Copy the data below exactly. Any pictures in it should be omitted.
================
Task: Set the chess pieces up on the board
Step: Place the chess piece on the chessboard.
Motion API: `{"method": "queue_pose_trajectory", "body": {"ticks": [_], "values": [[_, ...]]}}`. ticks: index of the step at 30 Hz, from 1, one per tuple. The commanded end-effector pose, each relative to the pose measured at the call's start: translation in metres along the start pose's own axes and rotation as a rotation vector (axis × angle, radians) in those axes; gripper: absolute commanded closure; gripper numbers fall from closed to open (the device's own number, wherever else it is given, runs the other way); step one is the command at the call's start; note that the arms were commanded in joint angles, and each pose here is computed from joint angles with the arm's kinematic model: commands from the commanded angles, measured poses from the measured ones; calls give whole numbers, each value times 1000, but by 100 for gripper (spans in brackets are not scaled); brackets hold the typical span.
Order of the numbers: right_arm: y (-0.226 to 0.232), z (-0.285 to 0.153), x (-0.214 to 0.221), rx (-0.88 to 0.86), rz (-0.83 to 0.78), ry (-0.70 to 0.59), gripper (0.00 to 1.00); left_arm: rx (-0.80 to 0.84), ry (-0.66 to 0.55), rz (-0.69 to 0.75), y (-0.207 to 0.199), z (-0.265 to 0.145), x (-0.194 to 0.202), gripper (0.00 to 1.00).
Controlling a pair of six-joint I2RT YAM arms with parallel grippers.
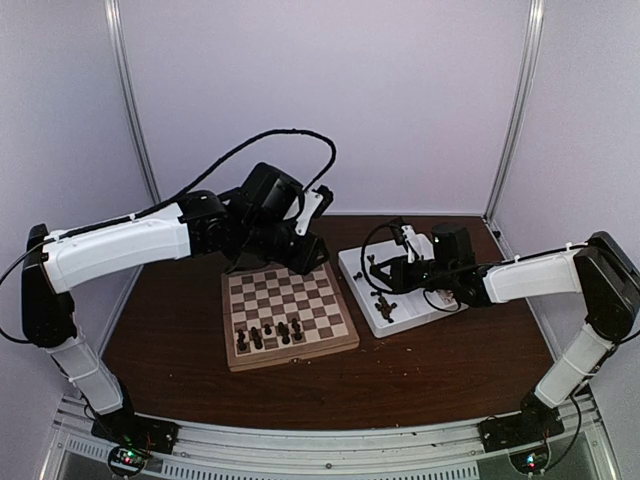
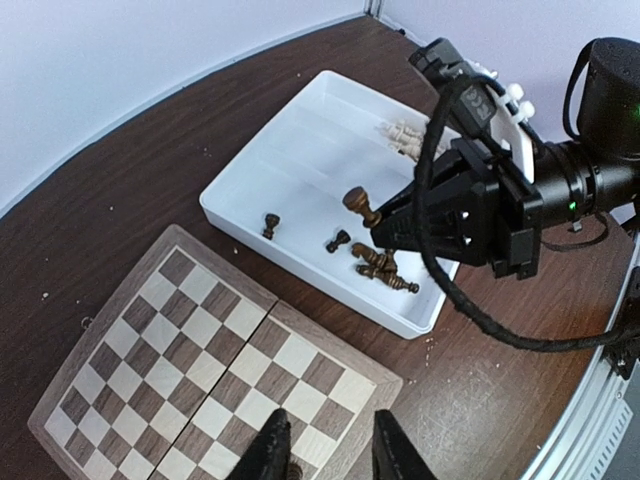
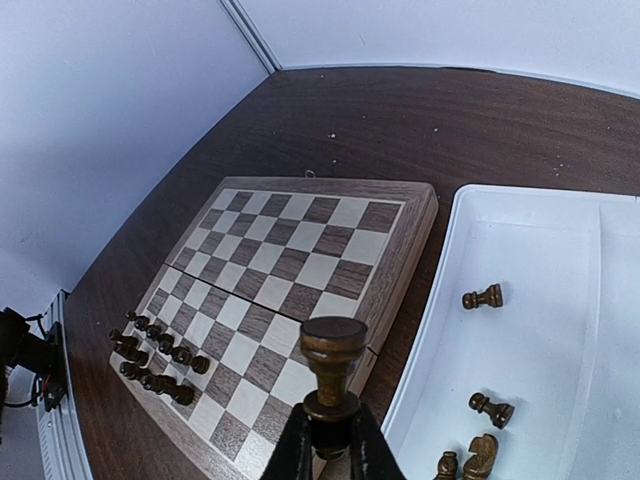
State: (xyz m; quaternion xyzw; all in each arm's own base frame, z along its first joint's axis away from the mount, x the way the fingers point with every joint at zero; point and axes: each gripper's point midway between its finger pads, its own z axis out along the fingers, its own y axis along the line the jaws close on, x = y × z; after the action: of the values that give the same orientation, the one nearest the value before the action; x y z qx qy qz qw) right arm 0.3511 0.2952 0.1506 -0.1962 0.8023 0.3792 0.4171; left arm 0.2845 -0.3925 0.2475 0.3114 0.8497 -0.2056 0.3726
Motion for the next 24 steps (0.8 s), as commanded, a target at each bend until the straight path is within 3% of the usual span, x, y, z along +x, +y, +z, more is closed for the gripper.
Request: {"method": "queue_pose_trajectory", "body": {"ticks": [1, 9, 24], "values": [[-3, -1, -8, 19, -17, -23, 98, 43, -111, -24, -7, -9, -19, 71], [-3, 3, -7, 8, -7, -14, 98, 33, -157, 5, -4, -23, -27, 70], [-6, 9, -1, 13, 17, 19, 98, -36, -220, 39, 17, -46, -4, 62]]}}
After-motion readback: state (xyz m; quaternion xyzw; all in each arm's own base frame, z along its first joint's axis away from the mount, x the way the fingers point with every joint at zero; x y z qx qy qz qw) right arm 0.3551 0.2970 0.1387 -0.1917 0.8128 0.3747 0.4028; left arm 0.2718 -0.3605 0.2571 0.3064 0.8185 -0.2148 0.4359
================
Answer to the problem:
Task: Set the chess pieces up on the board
Step: Place the chess piece on the chessboard.
Motion API: `{"method": "queue_pose_trajectory", "body": {"ticks": [_], "values": [[_, ...]]}}`. ticks: index of the step at 30 Hz, from 1, one per tuple. The commanded end-effector pose, each relative to the pose measured at the call's start: translation in metres along the start pose's own axes and rotation as a rotation vector (axis × angle, radians) in those axes; gripper: absolute commanded closure; gripper numbers fall from closed to open (the device's own number, wherever else it is given, runs the other way); step one is the command at the call's start; note that the arms were commanded in joint angles, and each pose here is computed from joint angles with the arm's kinematic model: commands from the commanded angles, measured poses from the measured ones; calls give whole numbers, each value times 1000, but by 100 for gripper (spans in brackets are not scaled); brackets hold the typical span.
Order of the numbers: right_arm: y (-0.226 to 0.232), z (-0.285 to 0.153), x (-0.214 to 0.221), rx (-0.88 to 0.86), rz (-0.83 to 0.78), ry (-0.70 to 0.59), gripper (0.00 to 1.00); left_arm: rx (-0.80 to 0.84), ry (-0.66 to 0.55), rz (-0.69 to 0.75), y (-0.207 to 0.199), z (-0.265 to 0.145), x (-0.194 to 0.202), gripper (0.00 to 1.00).
Controlling a pair of six-joint I2RT YAM arms with parallel grippers.
State: (xyz m; quaternion xyzw; all in each arm's own base frame, z along its first joint's axis away from the mount, x the way the fingers point with every joint at zero; point and axes: each gripper's point midway between its finger pads, its own z axis out along the fingers, its own y axis along the line the jaws close on, x = y × z; after the action: of the values that give the same orientation, the one nearest the value before the action; x y z qx qy qz qw) right arm 0.3511 0.2952 0.1506 -0.1962 0.8023 0.3792 0.4171; left arm 0.2845 -0.3925 0.2475 0.3114 0.8497 -0.2056 0.3726
Motion for the next 24 steps (0.8 s), as commanded, a target at each bend until the straight path is within 3% of the usual span, x, y, z along +x, +y, +z, more is closed for the gripper.
Request: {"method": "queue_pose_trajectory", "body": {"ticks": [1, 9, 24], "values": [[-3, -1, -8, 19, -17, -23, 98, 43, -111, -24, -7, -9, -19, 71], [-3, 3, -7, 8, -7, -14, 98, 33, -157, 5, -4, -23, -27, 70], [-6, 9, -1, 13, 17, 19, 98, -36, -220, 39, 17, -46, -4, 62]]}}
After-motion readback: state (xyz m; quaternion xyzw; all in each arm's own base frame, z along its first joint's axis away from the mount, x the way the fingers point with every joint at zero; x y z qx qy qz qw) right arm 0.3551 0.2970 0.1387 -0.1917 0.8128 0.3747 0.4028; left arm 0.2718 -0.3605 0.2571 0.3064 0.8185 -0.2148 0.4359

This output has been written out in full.